**About this exercise**
Check each line of the records for "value"; collect those that have it.

**Exercise material**
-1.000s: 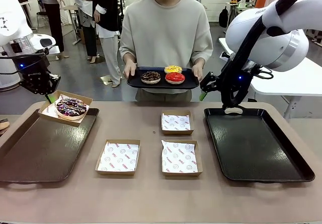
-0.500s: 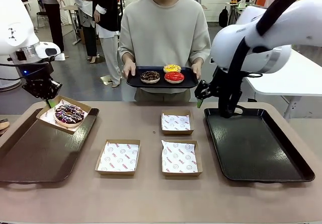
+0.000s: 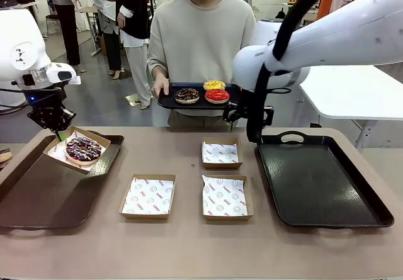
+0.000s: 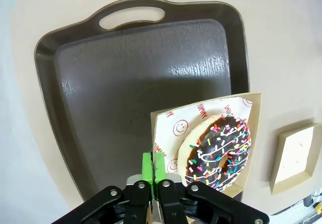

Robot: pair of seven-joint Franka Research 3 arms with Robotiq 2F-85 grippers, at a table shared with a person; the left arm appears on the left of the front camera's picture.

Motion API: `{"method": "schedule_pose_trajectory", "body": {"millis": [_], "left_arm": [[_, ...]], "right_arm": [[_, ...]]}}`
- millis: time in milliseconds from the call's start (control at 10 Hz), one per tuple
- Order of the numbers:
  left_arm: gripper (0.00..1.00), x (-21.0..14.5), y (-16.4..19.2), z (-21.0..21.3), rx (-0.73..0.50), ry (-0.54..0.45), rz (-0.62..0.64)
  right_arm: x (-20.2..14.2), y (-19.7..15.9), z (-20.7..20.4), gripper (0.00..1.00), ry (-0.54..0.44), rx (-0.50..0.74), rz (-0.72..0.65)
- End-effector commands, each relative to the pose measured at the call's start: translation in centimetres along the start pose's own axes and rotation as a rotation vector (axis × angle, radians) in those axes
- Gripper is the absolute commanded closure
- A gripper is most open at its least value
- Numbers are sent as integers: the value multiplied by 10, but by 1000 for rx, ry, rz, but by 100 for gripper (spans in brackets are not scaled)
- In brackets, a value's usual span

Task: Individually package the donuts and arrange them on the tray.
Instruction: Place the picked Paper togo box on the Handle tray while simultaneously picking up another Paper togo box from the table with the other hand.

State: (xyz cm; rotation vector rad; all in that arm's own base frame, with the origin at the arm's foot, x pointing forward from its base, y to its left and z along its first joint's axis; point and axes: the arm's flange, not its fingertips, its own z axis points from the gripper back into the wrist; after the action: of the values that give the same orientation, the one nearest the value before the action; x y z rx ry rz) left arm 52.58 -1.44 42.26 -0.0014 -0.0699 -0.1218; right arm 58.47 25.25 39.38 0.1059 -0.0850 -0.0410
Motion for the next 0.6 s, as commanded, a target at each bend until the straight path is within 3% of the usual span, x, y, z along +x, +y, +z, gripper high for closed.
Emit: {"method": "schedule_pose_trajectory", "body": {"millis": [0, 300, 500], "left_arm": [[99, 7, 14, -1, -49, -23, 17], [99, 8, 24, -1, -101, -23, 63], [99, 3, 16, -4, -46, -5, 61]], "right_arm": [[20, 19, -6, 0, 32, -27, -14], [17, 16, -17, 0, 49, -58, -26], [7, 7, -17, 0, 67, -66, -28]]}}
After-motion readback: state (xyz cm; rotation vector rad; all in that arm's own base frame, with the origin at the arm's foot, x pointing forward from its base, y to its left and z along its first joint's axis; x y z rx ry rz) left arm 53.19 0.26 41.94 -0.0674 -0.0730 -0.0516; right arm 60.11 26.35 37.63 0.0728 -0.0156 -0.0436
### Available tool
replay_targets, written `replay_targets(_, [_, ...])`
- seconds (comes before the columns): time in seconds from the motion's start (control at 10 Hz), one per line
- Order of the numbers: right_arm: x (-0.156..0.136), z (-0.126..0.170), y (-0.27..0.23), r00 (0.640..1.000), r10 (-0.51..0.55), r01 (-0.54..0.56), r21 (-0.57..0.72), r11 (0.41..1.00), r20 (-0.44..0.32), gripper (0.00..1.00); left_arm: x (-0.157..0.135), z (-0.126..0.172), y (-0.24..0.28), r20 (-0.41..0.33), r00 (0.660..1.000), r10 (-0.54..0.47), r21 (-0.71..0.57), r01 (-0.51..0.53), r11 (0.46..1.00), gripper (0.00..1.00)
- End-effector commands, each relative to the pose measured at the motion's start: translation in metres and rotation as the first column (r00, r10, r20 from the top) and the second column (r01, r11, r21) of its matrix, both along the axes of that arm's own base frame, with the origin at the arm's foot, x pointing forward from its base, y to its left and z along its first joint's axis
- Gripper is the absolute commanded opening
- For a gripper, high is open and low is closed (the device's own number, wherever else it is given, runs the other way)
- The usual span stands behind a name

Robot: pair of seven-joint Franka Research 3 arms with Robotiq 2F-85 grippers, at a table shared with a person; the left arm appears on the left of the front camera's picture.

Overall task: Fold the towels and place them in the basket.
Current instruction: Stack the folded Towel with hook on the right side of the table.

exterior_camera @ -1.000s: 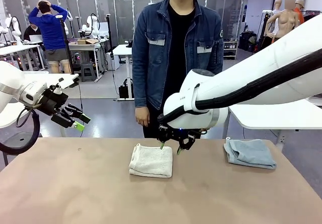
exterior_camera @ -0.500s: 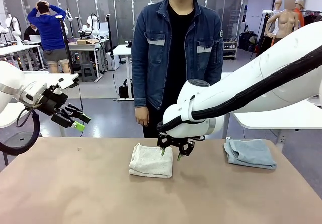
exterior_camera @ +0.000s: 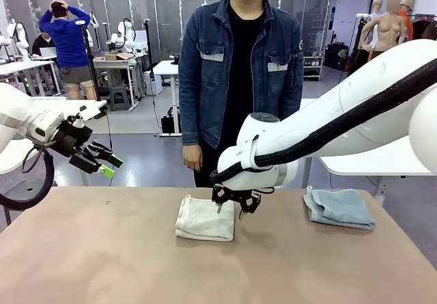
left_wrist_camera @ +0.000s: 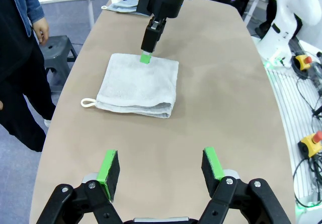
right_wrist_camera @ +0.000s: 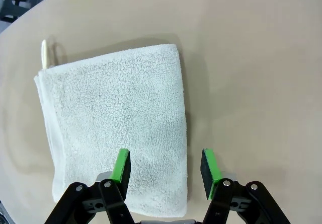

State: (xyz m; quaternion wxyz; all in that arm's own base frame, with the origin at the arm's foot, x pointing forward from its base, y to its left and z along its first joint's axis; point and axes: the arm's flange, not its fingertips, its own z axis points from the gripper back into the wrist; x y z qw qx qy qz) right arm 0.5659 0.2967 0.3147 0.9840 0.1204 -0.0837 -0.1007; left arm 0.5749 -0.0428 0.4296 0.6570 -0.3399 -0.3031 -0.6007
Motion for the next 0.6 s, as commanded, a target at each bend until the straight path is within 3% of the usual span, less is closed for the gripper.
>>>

**Answer for this exercise**
- A gripper is most open at its least value
- Numbers are sent as integers: the value multiplied by 10, but by 1000 for rx, ry, rz, but by 100 for gripper (spans in brackets are not scaled)
- In brackets, a value's usual span
State: (xyz cm; rotation vector rad; all in that arm's own base frame, with the origin at the arm's foot, x pointing forward from its base, y to its left and z along its first joint's axis; point and axes: the arm's flange, not its fingertips, its own z axis points from the gripper back into the wrist; after the action: of the values that give the same orientation, the one nearest the value before the action; x y z rx ry rz) left arm 52.58 -1.44 42.26 -0.0014 -0.0699 -0.1218; right arm 58.47 25.25 39.38 0.1059 -0.0850 -0.0410

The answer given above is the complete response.